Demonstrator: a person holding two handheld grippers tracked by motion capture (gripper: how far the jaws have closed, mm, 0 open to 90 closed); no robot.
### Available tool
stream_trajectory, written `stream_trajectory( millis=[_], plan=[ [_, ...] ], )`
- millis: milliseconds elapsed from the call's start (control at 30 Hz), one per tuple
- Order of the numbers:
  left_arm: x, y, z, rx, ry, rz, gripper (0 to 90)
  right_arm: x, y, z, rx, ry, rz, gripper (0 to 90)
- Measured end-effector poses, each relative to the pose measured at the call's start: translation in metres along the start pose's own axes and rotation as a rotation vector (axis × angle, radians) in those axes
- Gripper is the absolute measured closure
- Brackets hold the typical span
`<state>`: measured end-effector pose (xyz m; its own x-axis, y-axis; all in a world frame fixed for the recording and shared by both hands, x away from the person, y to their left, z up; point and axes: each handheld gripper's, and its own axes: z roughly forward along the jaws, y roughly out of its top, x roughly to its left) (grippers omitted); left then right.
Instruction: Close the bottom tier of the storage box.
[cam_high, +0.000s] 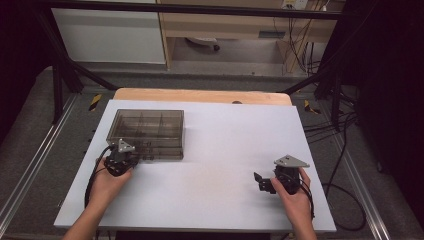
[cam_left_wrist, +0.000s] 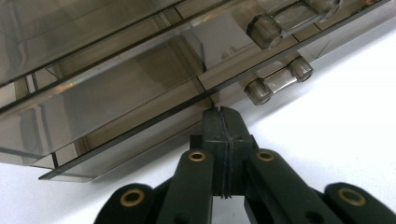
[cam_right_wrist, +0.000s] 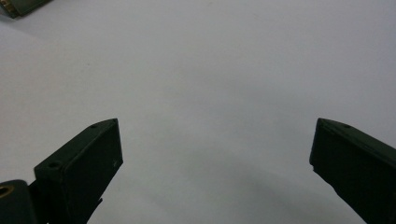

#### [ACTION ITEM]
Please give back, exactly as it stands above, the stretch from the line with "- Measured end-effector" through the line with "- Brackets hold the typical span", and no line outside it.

#### [WRITTEN SOLUTION]
- Measured end-effector poses, each relative to the pose measured at the call's start: translation in metres along the start pose's own axes and rotation as a rotation vector (axis × angle, radians) in those axes
- Gripper is the absolute measured closure
- Brackets hold the typical span

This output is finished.